Are You Writing Legacy Code?
Legacy code is often defined as code that has been around for a long time. Wikipedia defines it as code that is no longer supported. So what exactly makes legacy code? Code that is written without tests, even if it was written a few seconds ago, is legacy code.
Do you see that car above? It is old and dilapidated. The owner did not take care of it. The car looks as though it has been left outside for a long time and ignored.
Can you see the parallels in code? Legacy code does not often get changed. Developers are scared to touch it. Changing it might break something. Code that can’t be changed is rotting code. It smells; it warns others to stay far away. Over time, only tiny changes are applied to it as needed. No one dare refactor that code in fear of owning it. You touched it last? You own it!

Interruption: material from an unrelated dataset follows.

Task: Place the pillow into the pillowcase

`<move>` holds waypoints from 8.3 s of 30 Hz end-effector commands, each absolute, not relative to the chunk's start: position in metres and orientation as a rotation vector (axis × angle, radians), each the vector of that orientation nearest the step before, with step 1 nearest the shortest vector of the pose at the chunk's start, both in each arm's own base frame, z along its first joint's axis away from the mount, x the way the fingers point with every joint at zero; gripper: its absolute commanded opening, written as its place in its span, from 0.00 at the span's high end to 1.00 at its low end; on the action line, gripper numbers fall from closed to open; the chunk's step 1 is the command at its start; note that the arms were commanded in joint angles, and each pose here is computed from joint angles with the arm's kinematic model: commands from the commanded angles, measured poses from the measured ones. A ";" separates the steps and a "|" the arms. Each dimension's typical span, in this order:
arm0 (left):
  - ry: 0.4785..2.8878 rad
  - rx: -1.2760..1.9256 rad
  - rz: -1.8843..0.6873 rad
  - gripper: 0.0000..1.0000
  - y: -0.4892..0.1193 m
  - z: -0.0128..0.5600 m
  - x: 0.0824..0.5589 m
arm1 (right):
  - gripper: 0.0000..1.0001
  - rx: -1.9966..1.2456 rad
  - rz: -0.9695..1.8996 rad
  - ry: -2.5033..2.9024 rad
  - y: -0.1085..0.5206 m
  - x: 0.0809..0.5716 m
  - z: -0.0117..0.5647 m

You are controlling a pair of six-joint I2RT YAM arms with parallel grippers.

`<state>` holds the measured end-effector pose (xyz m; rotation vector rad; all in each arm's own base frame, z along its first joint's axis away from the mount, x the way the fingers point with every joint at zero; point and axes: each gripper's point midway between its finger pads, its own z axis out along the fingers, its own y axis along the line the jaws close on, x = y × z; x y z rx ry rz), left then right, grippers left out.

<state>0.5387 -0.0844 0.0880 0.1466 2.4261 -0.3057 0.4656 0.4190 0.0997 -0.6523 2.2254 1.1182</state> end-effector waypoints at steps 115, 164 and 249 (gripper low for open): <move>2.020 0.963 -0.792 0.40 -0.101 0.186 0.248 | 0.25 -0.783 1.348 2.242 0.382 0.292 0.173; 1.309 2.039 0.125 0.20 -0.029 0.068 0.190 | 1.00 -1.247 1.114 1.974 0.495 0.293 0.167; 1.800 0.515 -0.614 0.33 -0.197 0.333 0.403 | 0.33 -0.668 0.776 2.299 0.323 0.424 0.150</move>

Code without Tests is Legacy Code
Technology changes. Your awesome design today may be completely outdated in a few years. How do you ensure it does not become that rotting piece of meat that everyone stays away from? How do you prevent yourself from becoming ‘that guy’ that everyone hates because of that big stinking mess that was developed months or years ago?
Great design helps, but that alone won’t do it. Other developers may hastily add to your code. You may have to add a feature after several months and completely forget everything about it.
The only way I know that prevents code from rotting is having a complete set of automated tests around it. Manual tests are not enough! You may know all the tests to run. Perhaps you even document all of them. However, I can almost guarantee not everyone is going to be as diligent in running your test suite as you were when you first designed that code.
Automated Tests Prevent Legacy Code
Let’s fast forward several years. Your hot new language or design pattern is not being used by anyone. You have moved on to greener pastures, and no one that remains understands the code anymore. If you have an automated suite of tests, preferably a suite that gets run whenever code gets committed (and emails developers when those tests fail)… you prevent future programmers from breaking the code. You do them a big favor by allowing them to not have to worry about breaking existing functionality.
These tests can allow others (and your future self) to refactor that code without the fear of breaking something. If developers are proactive, they will even refactor that code every time they touch it as needed, because they do not have to worry very much about breaking existing functionality.
So instead of this…
We get this:
Be kind to your fellow developers, and let them modify and add features to your code without worrying about breaking it!